In February, Cavallaro's crusade looked bleak. Asked at a news conference why he did not sign the original bill, Christie said: "I don't do special legislation to give money to certain school districts."
Sweeney had known he wouldn't sign it, the governor said. Sweeney had called that "bull."
A spokesman for Christie, Kevin Roberts, said Wednesday that legislators passed a large number of bills in January, at the end of their session.
Of those, "many were vetoed because he would not sign bills that could not be properly and thoroughly vetted because of the compressed time frame," Roberts said.
This time, Christie had the opportunity to properly review the legislation, he said.
Cavallaro's district, which added 59 students to its 1,800-student roll this summer alone, will receive an additional $963,615 under the new law.
Most of the districts to benefit immediately are in South Jersey: Burlington County's Chesterfield, Salem County's Elmer, and Gloucester County's East Greenwich, Kingsway Regional, South Harrison, and Swedesboro-Woolwich.
The districts are in once-rural areas that have been gobbled up by development in recent years. The K-6 Swedesboro-Woolwich district had 1,059 students in 2004; 3,200 are projected by 2016-17.
"These districts battling with sharp enrollment hikes need the most help," Assemblywoman Celeste Riley (D., Gloucester-Salem), a teacher and bill sponsor, said in a statement.

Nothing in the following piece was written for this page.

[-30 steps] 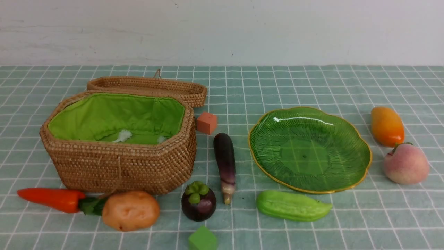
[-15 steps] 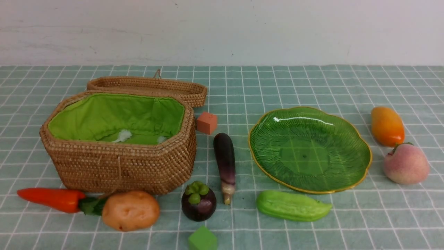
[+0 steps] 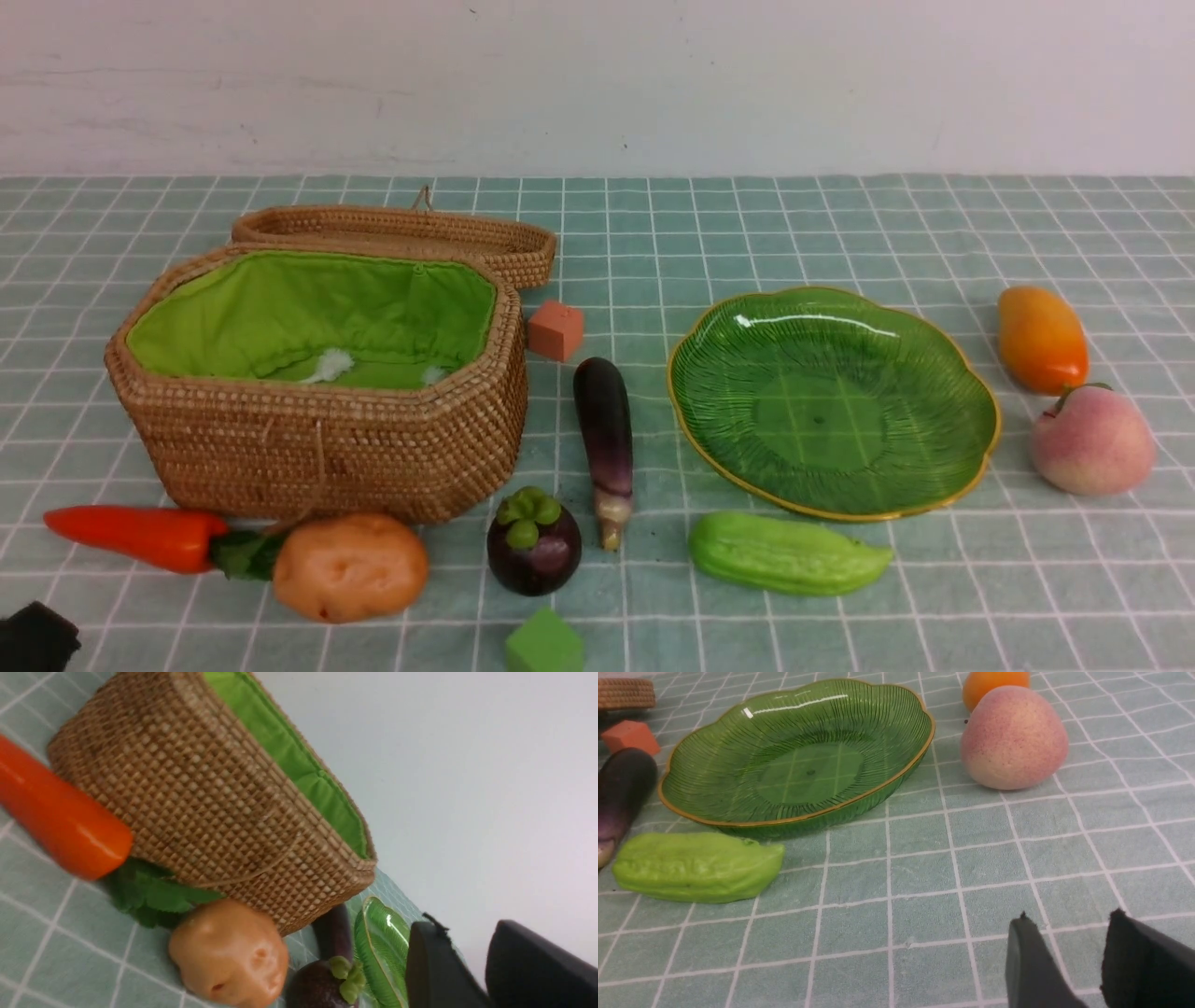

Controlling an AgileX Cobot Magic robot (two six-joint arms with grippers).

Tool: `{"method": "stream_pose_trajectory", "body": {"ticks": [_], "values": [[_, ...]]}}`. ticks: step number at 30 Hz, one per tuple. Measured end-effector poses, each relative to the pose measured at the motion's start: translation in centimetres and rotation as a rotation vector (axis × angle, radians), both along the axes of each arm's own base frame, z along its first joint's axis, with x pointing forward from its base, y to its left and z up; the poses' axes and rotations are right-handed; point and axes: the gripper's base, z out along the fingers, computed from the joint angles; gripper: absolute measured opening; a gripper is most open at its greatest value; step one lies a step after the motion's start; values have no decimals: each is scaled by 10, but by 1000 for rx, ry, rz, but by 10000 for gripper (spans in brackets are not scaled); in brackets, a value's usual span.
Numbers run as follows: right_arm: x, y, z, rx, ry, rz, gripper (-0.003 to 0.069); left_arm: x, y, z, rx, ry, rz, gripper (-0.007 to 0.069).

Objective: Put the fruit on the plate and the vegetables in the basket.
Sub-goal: Use the left arm to grab a carrot and put it into the left basket

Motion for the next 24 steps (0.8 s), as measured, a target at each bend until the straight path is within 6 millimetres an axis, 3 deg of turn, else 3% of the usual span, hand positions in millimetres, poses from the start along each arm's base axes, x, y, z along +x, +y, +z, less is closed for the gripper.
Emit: {"method": "stream_pose_trajectory", "body": {"ticks": [3, 7, 13, 19, 23, 24], "values": [[0, 0, 0, 0, -3, 0, 241, -5, -5, 31, 93, -24, -54, -13], [1, 3, 1, 123, -29, -7, 241, -1, -13, 51, 237, 70, -161, -13], [4, 7, 14, 603, -139, -50, 241, 20, -28, 55, 405, 352, -384, -13], [2, 12, 23, 784, -125, -34, 225, 36, -30, 49, 428, 441, -415, -13], [-10, 24, 60, 662, -35, 144, 197, 43, -32, 52, 532, 451, -473, -13], [-15, 29, 81, 562, 7, 234, 186, 46, -33, 55, 588, 460, -505, -13]]}}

Districts' tax revenues are limited by Christie's 2 percent cap on annual increases to their levy. To save money, districts have shared services, eliminated programs, and laid off staff.

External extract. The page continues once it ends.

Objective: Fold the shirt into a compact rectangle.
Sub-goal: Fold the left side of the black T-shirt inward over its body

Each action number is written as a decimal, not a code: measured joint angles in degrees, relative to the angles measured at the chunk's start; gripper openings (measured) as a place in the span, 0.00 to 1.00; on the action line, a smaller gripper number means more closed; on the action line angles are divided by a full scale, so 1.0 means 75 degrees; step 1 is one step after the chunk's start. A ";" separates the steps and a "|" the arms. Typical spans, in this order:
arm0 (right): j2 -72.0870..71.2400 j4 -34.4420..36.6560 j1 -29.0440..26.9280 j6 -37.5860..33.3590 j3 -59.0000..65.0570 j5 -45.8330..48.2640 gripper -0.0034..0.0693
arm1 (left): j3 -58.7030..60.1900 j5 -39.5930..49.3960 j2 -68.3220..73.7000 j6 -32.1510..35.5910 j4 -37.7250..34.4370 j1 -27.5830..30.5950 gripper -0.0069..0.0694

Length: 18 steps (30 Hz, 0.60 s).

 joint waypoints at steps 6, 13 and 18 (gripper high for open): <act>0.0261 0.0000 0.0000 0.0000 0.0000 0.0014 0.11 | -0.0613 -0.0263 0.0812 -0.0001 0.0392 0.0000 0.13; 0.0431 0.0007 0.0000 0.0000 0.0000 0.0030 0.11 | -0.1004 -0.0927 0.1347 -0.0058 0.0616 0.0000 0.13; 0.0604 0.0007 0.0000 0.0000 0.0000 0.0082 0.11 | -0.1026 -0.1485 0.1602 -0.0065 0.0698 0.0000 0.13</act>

That's Cavallaro's next challenge: to lobby for a new state funding formula that can accommodate districts grappling with high growth.
Cavallaro called the new law a "small victory" for the community. At one rally for the bill, 300 people showed up.
On Tuesday, Christie signed several other education bills. One will put a question on ballots in November asking voters to approve $750 million in bonds for capital improvements at colleges and universities. Another allows state and county colleges to enter into partnerships with companies to build campus facilities.